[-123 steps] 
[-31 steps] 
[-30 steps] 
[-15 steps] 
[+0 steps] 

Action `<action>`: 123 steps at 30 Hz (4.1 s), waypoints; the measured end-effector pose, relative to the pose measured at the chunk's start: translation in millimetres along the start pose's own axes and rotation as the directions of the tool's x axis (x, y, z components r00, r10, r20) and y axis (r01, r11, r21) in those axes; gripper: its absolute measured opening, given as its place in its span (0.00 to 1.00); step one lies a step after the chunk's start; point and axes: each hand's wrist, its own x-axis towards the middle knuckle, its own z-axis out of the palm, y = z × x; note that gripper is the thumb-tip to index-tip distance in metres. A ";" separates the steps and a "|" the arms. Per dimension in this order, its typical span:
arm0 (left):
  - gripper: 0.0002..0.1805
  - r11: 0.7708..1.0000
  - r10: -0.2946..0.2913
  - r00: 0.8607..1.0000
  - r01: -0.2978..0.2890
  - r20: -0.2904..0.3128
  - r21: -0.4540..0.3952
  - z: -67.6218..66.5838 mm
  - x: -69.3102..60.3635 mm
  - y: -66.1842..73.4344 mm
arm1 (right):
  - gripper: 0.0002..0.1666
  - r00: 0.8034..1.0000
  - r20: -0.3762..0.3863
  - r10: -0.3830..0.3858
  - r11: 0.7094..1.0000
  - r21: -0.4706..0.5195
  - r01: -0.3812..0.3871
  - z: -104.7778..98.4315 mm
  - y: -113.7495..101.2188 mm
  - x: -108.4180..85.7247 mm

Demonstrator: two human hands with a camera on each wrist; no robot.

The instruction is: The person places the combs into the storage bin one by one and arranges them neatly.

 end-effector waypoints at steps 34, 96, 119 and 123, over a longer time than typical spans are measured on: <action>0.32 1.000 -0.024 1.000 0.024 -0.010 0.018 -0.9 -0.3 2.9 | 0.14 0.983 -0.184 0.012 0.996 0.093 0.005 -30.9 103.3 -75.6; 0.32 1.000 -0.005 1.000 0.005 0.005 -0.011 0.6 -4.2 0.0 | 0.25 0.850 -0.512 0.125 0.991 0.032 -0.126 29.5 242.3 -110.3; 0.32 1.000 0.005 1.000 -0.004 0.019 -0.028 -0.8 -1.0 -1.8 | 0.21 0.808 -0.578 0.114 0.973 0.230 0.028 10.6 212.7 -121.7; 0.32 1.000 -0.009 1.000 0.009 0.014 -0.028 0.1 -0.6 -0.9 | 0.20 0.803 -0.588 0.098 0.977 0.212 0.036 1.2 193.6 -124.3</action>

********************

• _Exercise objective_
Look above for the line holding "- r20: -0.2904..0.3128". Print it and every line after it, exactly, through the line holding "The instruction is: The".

• _Exercise response_
  - r20: -0.2904..0.3128
  - r21: -0.4540..0.3952
  - z: -67.6218..66.5838 mm
  - x: -69.3102..60.3635 mm
  - y: -66.1842..73.4344 mm
arm1 (right):
  - gripper: 0.0002..0.1666
  - r00: 0.8034..1.0000
  - r20: -0.3762..0.3863
  - r10: -0.3830..0.3858
  - r11: 0.7094..1.0000
  - r21: -0.4706..0.5195
  - r01: -0.3812..0.3871
  - z: -104.7778..98.4315 mm
  - y: -113.7495..101.2188 mm
  - x: -108.4180..85.7247 mm

Demonstrator: two human hands with a camera on each wrist; no robot.

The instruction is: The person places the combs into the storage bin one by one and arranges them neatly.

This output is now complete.